Il paese senza rappresentanza
Articolo de Settimana News
di Franco Monaco | 02/08/2022
È a tutti gli effetti imperdonabile chi porta la responsabilità della crisi del governo Draghi. Sia perché le ragioni emergenziali della sua missione (pandemia e PNRR) non erano venute meno, sia perché ad esse si era semmai aggiunta la guerra – non è poco – con i suoi risvolti etici e geopolitici e con le sue conseguenze di natura economico-sociale, sia infine perché comunque le elezioni erano alle viste alla loro scadenza naturale.
Quella rottura non poteva che precipitare il paese – e Mattarella, rassegnato, lo ha certificato come inevitabile – verso un confronto elettorale rovente, a valle di una improvvisata e affannosa campagna agostana, quando si sarebbe potuto e dovuto approdarvi responsabilmente con ordine, dando modo ai partiti di approntare, come si conviene a una democrazia sana, le rispettive offerte politiche.
Ipocrita e strumentale
Ingiustificabile la crisi ma, ahimè, chiarissima proprio nella sua censurabile motivazione. Ovvero il calcolo di una convenienza di parte dei tre partiti che l’hanno prodotta.
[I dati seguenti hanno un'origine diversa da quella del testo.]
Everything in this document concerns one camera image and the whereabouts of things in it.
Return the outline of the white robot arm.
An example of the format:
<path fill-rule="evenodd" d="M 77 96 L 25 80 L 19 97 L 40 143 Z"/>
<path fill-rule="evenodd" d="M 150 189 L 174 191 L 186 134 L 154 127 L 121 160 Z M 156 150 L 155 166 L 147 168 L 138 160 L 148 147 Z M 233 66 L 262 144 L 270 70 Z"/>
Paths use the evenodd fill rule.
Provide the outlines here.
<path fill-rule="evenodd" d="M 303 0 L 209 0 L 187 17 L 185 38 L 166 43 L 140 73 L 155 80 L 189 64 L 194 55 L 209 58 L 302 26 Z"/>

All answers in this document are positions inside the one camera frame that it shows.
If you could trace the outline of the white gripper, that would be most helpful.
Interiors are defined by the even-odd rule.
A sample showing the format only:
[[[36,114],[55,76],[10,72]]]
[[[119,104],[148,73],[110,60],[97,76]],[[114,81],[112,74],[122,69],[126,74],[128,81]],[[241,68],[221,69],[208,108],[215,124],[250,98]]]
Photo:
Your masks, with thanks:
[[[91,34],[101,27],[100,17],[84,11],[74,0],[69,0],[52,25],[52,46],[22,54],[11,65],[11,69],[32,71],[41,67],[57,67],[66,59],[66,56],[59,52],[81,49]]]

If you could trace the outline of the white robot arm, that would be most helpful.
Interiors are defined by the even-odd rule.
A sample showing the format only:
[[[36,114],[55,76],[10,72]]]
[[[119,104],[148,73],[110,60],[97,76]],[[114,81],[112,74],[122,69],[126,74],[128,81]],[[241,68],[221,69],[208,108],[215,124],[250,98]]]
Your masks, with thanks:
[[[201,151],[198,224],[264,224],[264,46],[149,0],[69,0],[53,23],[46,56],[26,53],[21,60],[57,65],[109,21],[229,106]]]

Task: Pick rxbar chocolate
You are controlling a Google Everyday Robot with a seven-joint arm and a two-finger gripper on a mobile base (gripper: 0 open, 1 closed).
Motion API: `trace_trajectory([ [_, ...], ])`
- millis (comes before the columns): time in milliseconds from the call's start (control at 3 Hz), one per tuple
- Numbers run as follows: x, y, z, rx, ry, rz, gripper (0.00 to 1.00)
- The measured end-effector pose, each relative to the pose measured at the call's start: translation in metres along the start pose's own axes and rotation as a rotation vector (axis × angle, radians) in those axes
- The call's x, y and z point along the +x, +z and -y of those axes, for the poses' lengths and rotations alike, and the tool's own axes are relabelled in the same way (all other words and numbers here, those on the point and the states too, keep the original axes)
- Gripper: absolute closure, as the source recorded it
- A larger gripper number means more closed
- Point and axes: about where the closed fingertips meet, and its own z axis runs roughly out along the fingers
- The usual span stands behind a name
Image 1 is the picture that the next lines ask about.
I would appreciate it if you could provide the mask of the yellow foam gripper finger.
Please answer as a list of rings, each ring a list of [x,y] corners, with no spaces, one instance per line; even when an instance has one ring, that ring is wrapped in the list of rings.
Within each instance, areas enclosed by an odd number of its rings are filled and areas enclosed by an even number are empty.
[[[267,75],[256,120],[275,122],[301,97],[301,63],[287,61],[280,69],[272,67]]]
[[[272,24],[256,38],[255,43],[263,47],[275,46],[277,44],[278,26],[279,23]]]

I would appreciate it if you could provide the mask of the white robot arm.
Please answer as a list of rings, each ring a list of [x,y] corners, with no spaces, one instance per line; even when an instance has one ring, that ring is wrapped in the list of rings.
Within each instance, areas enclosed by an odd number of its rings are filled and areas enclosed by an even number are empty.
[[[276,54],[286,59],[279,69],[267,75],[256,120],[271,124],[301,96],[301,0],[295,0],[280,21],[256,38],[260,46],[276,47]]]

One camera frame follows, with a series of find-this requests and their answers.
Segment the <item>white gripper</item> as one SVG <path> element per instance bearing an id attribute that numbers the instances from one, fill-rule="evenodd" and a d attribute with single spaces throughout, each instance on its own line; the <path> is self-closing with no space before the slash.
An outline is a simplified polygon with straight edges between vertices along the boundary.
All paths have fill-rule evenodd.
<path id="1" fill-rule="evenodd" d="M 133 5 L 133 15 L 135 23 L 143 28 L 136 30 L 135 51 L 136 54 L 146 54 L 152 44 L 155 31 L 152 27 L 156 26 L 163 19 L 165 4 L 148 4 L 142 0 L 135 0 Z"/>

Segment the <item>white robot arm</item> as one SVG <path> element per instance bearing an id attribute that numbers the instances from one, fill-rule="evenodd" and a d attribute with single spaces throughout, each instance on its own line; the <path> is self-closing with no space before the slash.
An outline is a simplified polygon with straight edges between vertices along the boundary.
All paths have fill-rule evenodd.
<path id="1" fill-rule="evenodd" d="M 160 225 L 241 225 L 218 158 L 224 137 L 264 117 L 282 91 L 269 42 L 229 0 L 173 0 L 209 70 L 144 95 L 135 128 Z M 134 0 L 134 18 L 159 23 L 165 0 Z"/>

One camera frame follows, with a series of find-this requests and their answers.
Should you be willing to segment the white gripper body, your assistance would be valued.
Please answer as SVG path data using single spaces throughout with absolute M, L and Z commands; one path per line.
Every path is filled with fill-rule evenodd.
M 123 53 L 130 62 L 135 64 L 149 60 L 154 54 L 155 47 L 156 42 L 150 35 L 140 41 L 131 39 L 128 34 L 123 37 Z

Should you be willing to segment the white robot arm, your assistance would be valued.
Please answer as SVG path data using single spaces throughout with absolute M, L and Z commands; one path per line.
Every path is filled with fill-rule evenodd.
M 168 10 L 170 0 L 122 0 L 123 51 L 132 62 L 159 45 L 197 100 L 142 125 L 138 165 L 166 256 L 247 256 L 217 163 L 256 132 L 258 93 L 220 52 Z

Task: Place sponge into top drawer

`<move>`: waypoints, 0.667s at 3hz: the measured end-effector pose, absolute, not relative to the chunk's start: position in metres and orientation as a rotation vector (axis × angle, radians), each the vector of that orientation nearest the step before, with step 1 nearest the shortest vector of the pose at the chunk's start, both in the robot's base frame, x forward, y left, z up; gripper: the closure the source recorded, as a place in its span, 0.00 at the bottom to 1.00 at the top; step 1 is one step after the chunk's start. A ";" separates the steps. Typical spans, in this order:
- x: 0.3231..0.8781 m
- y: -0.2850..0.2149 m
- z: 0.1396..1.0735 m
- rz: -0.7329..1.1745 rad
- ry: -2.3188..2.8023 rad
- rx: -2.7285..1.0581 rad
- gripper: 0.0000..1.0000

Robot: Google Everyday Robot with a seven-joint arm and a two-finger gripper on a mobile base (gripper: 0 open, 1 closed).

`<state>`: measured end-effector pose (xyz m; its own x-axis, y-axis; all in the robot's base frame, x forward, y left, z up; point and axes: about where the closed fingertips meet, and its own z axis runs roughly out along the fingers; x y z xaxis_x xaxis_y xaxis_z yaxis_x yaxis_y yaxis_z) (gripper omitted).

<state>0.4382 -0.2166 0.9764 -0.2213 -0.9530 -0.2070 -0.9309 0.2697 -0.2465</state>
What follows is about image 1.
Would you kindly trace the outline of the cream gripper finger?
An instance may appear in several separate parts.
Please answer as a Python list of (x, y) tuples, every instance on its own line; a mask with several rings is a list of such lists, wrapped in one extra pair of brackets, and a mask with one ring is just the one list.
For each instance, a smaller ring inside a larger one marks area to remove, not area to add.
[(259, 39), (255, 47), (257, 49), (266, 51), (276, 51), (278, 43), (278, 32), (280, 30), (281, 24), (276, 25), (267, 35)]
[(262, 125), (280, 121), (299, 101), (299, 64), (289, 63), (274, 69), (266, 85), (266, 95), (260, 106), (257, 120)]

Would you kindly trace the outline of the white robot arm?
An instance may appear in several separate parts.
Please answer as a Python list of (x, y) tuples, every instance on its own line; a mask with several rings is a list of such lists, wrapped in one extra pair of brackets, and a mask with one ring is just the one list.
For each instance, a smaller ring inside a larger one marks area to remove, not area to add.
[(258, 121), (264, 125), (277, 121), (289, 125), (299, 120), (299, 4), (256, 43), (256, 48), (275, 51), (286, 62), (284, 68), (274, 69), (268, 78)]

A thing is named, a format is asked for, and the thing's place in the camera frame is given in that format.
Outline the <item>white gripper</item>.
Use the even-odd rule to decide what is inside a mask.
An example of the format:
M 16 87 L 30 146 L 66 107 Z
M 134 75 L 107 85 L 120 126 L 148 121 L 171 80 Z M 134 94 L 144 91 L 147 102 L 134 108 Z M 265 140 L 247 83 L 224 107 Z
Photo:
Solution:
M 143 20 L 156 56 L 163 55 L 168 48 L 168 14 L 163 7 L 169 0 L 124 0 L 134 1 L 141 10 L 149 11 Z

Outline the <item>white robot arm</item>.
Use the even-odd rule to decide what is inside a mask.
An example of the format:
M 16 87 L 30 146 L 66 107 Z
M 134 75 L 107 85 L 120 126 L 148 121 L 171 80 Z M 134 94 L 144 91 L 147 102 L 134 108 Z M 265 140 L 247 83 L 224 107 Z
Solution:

Il M5S – forse preterintenzionalmente, in quanto in preda a una sindrome autodistruttiva forse finale – ha fornito l’assist a Lega e FI per fare precipitare il paese verso elezioni che, secondo tutti i sondaggi, vedono la destra favorita. Ricomponendo d’un fiato il rapporto con Fratelli d’Italia che stava all’opposizione del governo Draghi.
Palesemente strumentali le motivazioni, ipocrita il comportamento: non un aperto voto di sfiducia, ma una non-sfiducia espressa nella forma della non partecipazione al voto sulle comunicazioni del premier. Di più: facendo ricorso all’acrobatica teoria secondo la quale la sfiducia se la sarebbe cercata lo stesso Draghi.